> _PROBLEM REQUIREMENTS_
What lines of the listing below contain the word "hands"? Copy each of them out.

> _EXERCISE MATERIALS_
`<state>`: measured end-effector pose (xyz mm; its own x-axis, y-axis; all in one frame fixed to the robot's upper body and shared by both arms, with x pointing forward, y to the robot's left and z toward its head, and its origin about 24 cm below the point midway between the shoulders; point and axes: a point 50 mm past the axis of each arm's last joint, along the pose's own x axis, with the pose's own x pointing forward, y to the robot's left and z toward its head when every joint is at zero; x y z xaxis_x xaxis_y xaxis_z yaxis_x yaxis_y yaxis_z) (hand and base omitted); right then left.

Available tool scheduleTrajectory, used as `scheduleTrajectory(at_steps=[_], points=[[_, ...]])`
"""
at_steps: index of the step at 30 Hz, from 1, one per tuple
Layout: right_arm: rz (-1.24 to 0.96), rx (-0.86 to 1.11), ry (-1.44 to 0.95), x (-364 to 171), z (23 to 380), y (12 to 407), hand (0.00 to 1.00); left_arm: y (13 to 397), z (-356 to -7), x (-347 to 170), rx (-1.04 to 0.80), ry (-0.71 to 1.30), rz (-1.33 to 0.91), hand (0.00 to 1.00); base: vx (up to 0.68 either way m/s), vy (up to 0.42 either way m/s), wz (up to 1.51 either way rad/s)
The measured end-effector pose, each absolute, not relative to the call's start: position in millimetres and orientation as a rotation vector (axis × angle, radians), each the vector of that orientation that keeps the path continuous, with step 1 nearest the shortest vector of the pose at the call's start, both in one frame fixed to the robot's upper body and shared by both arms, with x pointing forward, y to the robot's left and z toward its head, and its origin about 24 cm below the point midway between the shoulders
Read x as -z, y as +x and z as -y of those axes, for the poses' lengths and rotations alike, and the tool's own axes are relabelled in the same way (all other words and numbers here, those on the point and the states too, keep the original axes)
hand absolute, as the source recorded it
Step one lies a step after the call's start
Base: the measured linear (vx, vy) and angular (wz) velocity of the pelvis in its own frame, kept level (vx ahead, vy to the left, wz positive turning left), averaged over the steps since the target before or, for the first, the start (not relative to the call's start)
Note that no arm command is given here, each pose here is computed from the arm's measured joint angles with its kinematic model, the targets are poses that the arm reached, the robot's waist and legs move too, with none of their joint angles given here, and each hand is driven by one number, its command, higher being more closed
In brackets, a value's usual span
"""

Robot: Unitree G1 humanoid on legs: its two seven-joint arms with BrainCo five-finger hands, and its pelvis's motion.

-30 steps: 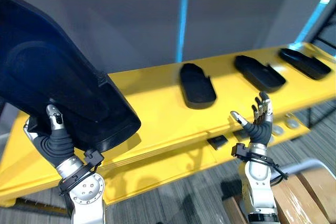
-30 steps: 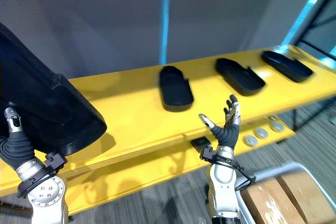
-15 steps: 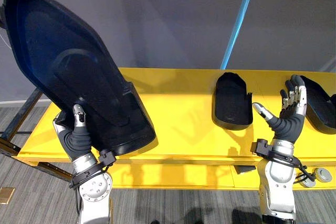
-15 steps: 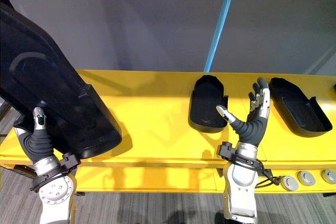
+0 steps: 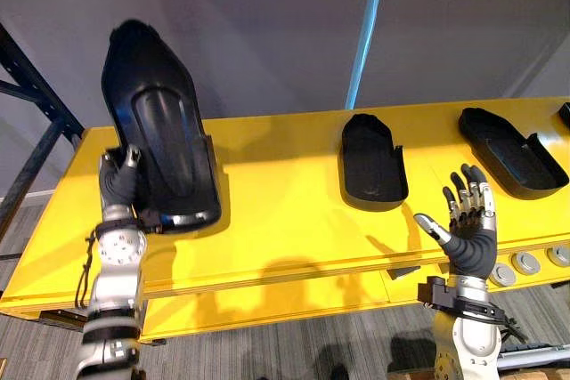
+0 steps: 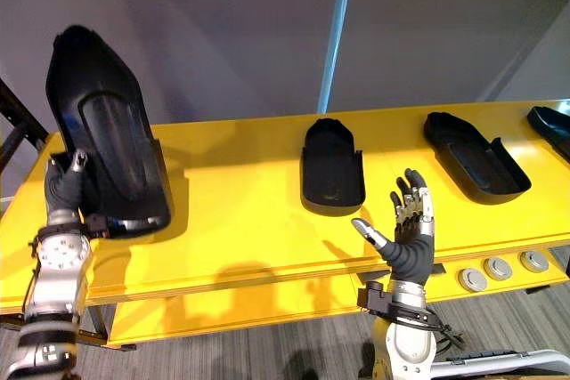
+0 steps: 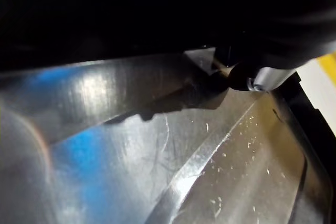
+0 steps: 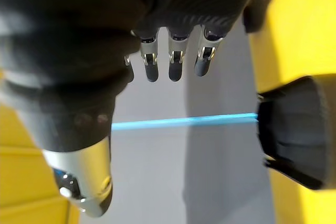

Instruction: Walk over and take plastic housings, then place them on the shelf

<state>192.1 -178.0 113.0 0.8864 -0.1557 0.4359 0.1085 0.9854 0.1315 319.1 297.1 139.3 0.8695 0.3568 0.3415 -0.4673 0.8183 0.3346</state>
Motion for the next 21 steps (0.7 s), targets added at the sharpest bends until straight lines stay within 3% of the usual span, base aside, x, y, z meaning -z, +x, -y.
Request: scheduleTrajectory(at_steps=[8, 21], points=[[0.427, -0.029, 0.108, -109, 151, 192, 0.00, 352, -289, -111, -0.341, 0.453, 0.019, 1.00, 0.02, -0.005, -0.07], [0.412, -0.089, 0.127, -107, 137, 191, 0.00, 366, -283, -125, -0.357, 0.487, 0.020, 1.00, 0.00, 0.000, 0.01]])
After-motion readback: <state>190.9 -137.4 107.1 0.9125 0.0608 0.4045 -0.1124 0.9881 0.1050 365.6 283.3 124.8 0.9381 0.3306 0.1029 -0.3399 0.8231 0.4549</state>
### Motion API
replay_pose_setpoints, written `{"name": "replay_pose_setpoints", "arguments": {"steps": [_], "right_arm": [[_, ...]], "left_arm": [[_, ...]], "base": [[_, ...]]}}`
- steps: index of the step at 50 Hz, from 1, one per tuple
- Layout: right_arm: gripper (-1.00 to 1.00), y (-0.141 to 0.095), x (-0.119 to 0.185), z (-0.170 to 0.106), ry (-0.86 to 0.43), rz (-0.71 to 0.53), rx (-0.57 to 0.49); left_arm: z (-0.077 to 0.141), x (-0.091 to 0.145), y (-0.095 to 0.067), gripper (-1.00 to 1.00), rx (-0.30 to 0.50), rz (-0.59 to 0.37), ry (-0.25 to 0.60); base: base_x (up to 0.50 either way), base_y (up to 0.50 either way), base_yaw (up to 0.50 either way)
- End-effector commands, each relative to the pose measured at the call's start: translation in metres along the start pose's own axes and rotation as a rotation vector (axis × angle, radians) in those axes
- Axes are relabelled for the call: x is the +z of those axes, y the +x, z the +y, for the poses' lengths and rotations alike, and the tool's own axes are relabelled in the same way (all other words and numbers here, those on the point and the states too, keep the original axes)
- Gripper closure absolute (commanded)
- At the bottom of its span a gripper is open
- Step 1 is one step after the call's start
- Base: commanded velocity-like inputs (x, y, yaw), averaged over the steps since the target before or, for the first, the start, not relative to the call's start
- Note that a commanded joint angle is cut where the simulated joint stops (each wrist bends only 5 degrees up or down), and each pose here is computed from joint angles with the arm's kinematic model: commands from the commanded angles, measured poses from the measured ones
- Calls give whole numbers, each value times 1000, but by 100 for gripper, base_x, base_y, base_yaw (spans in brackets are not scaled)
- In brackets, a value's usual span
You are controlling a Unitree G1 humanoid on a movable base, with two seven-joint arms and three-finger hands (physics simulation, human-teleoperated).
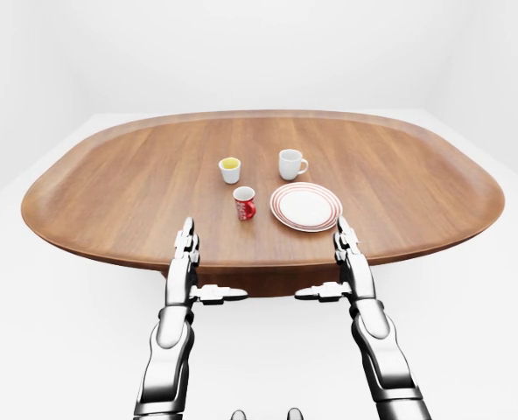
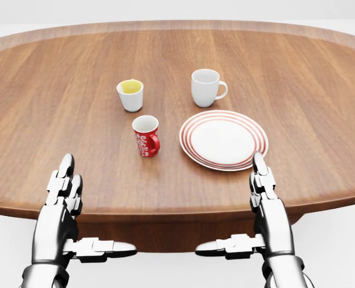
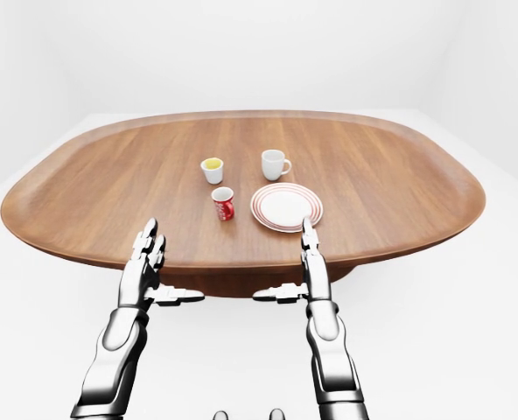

> _PROBLEM SOLUTION_
Robot: Unitree G1 humanoid on legs: its two seven-joint arms with BrainCo five-finger hands, and its pelvis's motion.
You are controlling a Unitree G1 humanoid on a movable base, with two seven-joint arms and three-finger hands (physics simulation, human-teleoperated).

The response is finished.